Zur Bestimmung der abstrakt angemessenen Wohnfläche kann auf die landesrechtlichen Richtwerte zur Belegung von Sozialwohnungen nach § 5 WoBindG (i.V.m. einschlägigen Verwaltungsvorschriften) zurückgegriffen werden.
Bei vorübergehender Trennung von Ehegatten innerhalb des Trennungsjahres kann für die Angemessenheitsprüfung weiterhin von der Wohnfläche auszugehen sein, die für die Rückkehr des Ehegatten und damit für die vollständige Haushaltsgröße erforderlich ist, um wirtschaftlich nicht einen weiteren Umzug zu provozieren.
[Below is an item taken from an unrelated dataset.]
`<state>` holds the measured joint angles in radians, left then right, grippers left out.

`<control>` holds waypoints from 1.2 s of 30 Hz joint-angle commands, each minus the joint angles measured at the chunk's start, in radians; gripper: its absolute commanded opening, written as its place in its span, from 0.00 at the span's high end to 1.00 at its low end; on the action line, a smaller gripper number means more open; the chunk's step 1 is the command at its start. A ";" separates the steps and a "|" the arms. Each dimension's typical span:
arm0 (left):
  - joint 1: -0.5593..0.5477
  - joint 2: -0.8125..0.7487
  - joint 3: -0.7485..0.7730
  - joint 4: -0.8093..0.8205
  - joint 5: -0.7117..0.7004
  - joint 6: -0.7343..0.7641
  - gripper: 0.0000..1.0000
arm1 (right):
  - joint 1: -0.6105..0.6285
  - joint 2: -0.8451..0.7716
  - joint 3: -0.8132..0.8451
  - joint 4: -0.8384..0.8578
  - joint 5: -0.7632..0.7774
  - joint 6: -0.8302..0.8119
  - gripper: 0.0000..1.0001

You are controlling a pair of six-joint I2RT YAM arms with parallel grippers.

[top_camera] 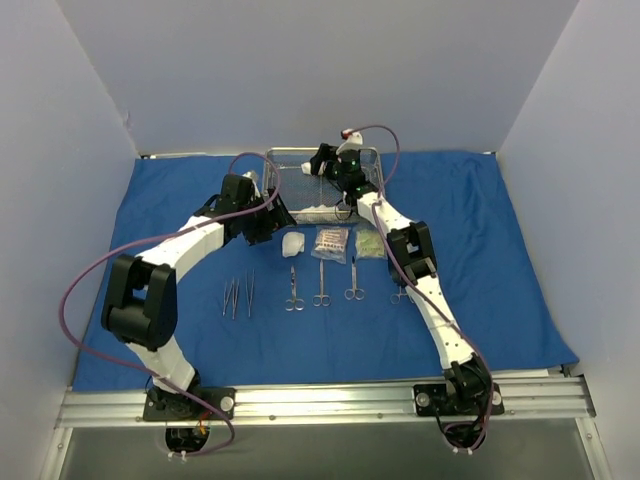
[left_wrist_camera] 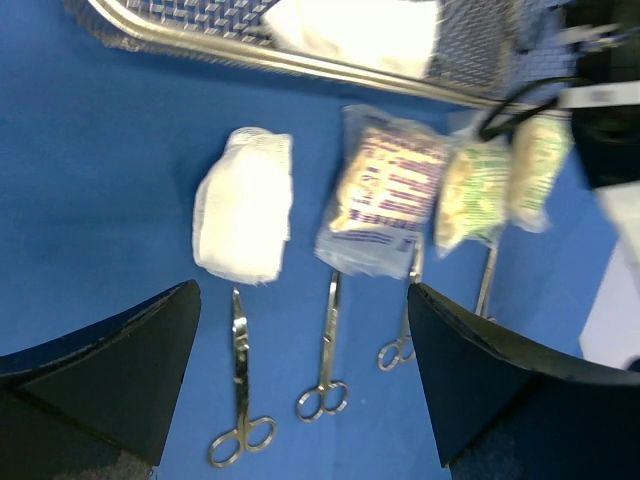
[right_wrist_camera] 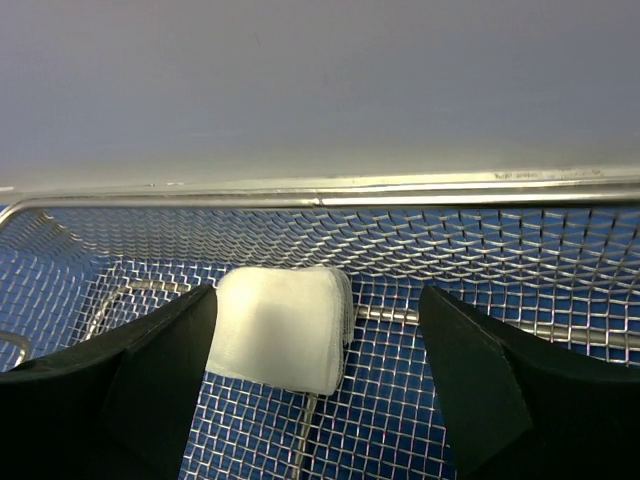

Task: Open and lay out the surgical kit
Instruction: Place the medical item in the surgical kit, then pick up the medical item from the container.

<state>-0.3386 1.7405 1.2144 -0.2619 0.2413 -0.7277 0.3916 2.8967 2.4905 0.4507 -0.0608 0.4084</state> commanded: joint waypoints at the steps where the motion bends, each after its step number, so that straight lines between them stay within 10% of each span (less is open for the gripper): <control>1: 0.015 -0.088 0.040 -0.045 -0.025 0.022 0.06 | 0.003 0.006 0.048 0.008 0.006 0.053 0.23; 36: 0.095 -0.142 -0.062 -0.017 0.036 -0.010 0.06 | 0.032 0.058 0.065 -0.032 -0.070 0.244 0.52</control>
<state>-0.2581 1.6409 1.1610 -0.3256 0.2447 -0.7265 0.3950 2.9250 2.5229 0.4160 -0.0982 0.6220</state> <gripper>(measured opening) 0.938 0.489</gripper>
Ein Anspruch auf Übernahme überhöhter tatsächlicher Unterkunftskosten nach Kostensenkungsaufforderung besteht regelmäßig nur, wenn Kostensenkungsmaßnahmen objektiv unmöglich oder subjektiv unzumutbar sind oder trotz ernsthafter Bemühungen keine angemessene Unterkunft verfügbar ist.
Im Rahmen der konkreten Angemessenheitsprüfung trifft den Leistungsberechtigten eine Obliegenheit, substantiiert und anhand eigener Suchbemühungen darzulegen, dass angemessener Wohnraum auf dem örtlichen Markt nicht verfügbar war; erst dann obliegt dem Träger die Darlegung der Verfügbarkeit.